- **Work to be completed**
For the data below, count the lines that have the string "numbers" and state that number by itself.

** Data for the task follows **

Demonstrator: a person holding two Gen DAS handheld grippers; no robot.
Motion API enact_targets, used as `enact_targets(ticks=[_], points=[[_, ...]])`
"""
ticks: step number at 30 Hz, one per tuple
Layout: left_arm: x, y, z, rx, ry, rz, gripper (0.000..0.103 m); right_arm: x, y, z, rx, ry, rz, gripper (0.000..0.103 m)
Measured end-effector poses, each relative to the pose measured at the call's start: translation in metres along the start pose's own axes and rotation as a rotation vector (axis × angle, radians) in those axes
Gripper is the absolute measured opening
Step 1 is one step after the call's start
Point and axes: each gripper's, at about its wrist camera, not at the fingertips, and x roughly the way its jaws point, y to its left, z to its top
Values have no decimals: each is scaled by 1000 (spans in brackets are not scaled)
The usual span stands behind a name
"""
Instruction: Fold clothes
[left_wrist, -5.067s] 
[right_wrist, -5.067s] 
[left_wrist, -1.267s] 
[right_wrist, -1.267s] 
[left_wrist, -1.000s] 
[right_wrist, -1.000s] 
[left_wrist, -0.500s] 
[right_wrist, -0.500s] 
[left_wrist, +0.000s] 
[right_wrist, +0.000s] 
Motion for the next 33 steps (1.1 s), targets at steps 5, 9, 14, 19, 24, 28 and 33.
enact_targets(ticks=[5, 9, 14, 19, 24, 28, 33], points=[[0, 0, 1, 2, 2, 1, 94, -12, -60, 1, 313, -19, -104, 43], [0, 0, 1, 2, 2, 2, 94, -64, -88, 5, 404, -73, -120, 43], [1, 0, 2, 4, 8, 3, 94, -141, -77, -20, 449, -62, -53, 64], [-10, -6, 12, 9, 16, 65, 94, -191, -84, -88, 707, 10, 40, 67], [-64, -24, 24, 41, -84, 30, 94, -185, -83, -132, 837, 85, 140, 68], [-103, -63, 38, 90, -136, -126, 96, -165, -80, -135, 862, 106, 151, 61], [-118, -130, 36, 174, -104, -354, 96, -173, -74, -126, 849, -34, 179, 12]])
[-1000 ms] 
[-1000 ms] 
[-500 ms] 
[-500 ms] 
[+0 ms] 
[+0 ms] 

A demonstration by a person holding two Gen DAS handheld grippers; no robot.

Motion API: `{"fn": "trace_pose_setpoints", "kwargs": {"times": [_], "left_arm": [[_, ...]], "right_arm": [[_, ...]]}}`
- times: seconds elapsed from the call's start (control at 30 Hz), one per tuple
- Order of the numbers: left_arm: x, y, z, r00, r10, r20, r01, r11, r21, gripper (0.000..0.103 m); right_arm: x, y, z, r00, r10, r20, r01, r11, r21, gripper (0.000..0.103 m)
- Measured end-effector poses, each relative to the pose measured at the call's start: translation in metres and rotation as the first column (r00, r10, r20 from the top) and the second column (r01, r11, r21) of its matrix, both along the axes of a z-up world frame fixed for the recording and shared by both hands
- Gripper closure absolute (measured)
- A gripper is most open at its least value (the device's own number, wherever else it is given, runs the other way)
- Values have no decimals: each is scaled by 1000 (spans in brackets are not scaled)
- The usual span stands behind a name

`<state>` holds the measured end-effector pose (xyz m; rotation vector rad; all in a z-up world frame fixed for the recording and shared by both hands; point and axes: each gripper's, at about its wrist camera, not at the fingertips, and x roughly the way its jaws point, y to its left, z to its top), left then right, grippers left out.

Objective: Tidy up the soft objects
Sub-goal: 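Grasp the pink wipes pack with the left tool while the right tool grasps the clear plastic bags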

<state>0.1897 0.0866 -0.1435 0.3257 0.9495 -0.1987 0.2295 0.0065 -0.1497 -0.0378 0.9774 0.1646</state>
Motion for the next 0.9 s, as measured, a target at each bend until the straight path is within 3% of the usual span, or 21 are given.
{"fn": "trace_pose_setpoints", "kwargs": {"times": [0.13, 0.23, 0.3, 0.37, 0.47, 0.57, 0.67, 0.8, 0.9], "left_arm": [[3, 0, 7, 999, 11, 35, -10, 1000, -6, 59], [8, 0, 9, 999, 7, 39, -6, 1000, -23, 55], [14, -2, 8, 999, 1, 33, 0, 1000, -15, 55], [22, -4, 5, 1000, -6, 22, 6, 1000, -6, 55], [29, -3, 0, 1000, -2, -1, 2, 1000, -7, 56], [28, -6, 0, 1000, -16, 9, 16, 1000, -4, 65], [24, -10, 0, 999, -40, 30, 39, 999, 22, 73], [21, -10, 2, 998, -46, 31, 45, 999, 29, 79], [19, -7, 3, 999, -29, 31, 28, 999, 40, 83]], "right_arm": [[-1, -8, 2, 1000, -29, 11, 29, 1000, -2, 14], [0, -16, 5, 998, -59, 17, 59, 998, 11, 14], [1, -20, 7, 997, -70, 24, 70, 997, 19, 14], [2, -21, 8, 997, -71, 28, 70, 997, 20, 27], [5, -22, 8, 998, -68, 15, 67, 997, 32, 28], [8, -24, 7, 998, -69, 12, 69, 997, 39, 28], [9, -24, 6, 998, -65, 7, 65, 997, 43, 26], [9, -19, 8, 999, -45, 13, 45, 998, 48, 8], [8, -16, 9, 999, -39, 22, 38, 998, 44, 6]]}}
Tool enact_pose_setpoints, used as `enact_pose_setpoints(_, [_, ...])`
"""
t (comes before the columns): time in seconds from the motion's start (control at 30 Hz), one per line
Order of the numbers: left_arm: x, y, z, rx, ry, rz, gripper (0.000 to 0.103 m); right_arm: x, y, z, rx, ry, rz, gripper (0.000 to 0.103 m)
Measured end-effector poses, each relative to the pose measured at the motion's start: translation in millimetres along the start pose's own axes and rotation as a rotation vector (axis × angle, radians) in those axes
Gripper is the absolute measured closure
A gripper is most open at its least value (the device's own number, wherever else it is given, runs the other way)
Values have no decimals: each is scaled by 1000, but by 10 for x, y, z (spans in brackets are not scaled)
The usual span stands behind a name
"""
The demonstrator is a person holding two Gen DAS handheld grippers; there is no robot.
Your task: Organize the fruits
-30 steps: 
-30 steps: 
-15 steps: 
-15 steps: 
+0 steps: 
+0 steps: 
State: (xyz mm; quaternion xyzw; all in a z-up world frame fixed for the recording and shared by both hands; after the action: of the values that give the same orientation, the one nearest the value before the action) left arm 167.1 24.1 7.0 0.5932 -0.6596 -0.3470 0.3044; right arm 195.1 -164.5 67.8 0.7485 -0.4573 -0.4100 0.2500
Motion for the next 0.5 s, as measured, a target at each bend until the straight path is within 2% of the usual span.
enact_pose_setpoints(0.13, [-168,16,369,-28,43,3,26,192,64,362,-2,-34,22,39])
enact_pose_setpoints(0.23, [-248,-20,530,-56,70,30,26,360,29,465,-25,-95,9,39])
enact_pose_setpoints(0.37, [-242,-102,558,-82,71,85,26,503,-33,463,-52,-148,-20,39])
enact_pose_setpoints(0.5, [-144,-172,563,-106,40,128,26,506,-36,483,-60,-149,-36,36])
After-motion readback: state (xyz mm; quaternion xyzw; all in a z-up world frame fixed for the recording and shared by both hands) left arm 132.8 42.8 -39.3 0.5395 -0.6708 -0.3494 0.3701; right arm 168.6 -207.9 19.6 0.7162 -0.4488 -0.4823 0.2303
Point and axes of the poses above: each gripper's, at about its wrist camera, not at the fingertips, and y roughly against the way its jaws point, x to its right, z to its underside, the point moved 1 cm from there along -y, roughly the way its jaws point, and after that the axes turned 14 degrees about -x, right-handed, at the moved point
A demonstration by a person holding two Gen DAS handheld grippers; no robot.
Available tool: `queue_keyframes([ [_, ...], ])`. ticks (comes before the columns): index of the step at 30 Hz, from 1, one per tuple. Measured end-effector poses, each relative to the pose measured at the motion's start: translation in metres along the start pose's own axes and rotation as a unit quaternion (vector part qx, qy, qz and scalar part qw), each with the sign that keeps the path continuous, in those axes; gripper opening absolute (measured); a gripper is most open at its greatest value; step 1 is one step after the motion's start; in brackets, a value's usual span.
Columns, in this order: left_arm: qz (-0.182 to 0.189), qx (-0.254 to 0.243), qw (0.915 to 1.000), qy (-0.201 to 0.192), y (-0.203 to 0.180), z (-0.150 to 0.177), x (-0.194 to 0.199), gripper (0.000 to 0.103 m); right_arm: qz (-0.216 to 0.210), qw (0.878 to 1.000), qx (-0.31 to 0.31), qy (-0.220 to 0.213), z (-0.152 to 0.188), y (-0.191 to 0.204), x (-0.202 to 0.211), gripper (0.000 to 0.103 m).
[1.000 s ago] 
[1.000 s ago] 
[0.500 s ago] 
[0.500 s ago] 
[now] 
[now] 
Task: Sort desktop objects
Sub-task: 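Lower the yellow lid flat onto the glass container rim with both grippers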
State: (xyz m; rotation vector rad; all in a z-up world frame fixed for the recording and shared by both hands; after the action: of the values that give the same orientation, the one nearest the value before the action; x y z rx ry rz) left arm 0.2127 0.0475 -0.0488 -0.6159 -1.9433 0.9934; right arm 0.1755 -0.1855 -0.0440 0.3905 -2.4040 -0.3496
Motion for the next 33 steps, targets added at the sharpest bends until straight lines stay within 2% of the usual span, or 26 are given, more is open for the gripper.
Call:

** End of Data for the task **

- **Exercise output**
2